甲子園ベスト4の四番の実力はレイとマナが考える程、甘くは無かった。
しかしレイの胸騒ぎは依然収まらない。
冷や汗が流れ、マウンドに立つシンジを心配そうに見詰める。










☆★☆★☆










マウンドには第壱高校ナインが終結した。
もちろんこれから先の事を話し合う為である。
なにしろシンジを始めとする殆どのナインが気落ちしていたのだ。
以前やる気があるのは、ムサシとリュウスケとキャプテンであるタツヤだけだった。


「スイマセン、打たれてしまって...」
「気にするな、シンジ。
 相手はあの松田ワタルだ、経験の差ではオレ達と雲泥の差がある。」
「そうだよ、シンジ君。
 あの時僕がもっと気を付けていれば、こんな事にはならなかった。
 甘く見ていたよ、あのバッターを。

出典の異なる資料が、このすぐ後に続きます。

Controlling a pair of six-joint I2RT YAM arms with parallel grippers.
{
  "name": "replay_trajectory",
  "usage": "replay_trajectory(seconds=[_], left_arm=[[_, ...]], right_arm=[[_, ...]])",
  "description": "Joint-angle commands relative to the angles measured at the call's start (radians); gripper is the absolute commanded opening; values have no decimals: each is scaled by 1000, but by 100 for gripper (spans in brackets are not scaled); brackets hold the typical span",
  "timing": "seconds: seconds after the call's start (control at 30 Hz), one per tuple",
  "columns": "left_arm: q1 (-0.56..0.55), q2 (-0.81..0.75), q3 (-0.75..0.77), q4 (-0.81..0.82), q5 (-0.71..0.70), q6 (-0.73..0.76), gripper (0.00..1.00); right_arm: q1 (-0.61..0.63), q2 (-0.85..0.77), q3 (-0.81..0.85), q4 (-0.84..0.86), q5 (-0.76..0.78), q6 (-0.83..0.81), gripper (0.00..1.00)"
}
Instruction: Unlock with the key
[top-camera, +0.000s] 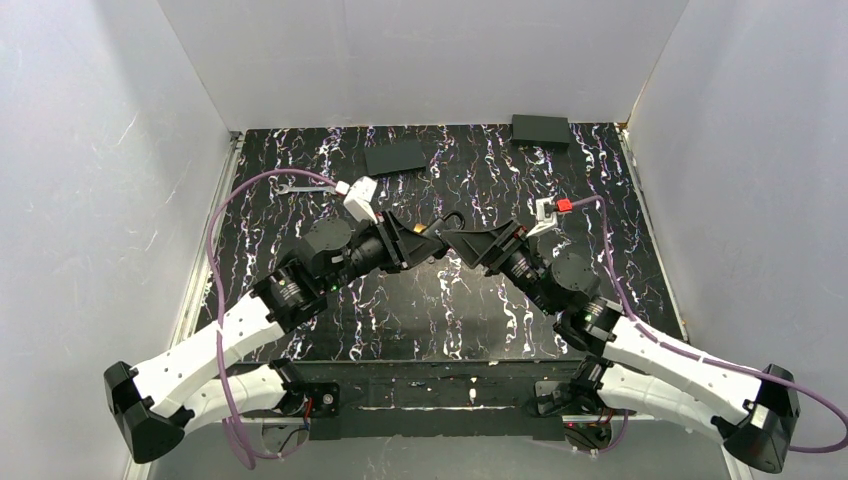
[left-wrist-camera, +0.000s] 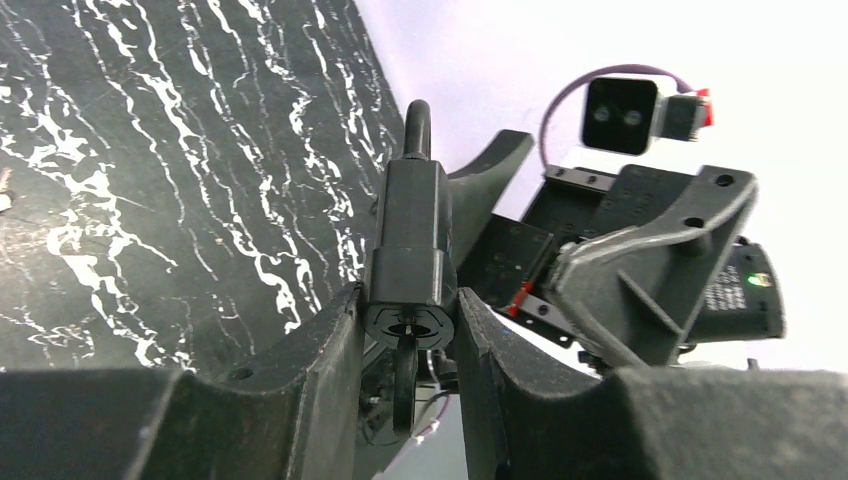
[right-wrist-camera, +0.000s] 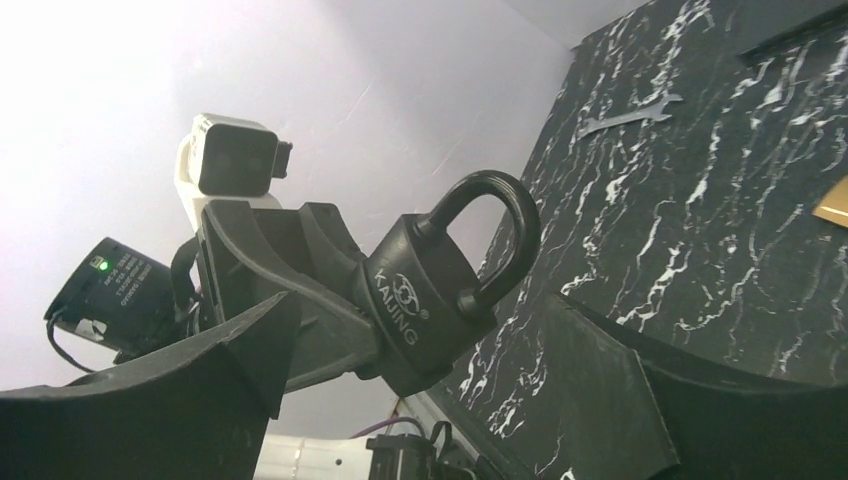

」
「でもカヲル君...」


内罰的なシンジは自分を責める。
しかしここでキャプテンであるタツヤがシンジの言葉を強引に断ち切る。
そして全員に言い聞かせるように話す。


「シンジ、自分一人を責めてどうにかなると思ったら大間違いだぞ。
 もっと周りを信じろ。
 取られたモノはオレ達が取り返す。
 だからオマエは今やるべき事を、投げる事を忘れるな!」
「キャプテン...」
「もっと自信を持て!
 オマエは第壱高校のエースなんだぞ!」
「!」


シンジはエースという言葉に反応した。
かつて自分が想い描いたエースの証を、いつの間にか自分が変化球に頼っていた事を思い出す。


( ...僕は普通のピッチャーにはなりたくない)


シンジはその時の想いを忘れてしまった事を恥じる。
すると再びシンジの体に闘志が宿り、目に光が戻った。


「スイマセンでした...あと残りの回は必ず押さえます。
 だからみんなも頑張ってください。」


シンジの言葉に強い意思を感じて第壱高校ナインは安心した。
そして各々が守備に散って行く。
エースが再び自信を取り戻した事により第壱高校ナインも活気付いた。
試合は終盤になったのだがまだ終わってはいない、諦めるのはまだ早いのだ。










「大丈夫かい、シンジ君?」
「ゴメンねカヲル君、心配かけて。
 これからは今まで通りストレートだけでいくから。」
「うん、いいよ。
 その方がシンジ君らしくていいからね。」


カヲルはその言葉に大きく頷いて自分の守備に向かう。
シンジは打席に立とうとする五番打者を見据え、自分が想い描くエースを思い出す。
変化球に頼る事無く、力だけで押さえるというエースの姿を。










「ホウ、立ち直りが早い。
 さすがと言うべきかな?」


ワタルはベンチの中でシンジの姿を見て呟いた。
だがその口許はニヤリと笑っている。
そして今までベンチの中で静かに座っていたシンヤに向かって話す。


「そろそろ出番だぞ、シンヤ。」


その言葉を聞き、シンヤと呼ばれた少年は立ち上がる。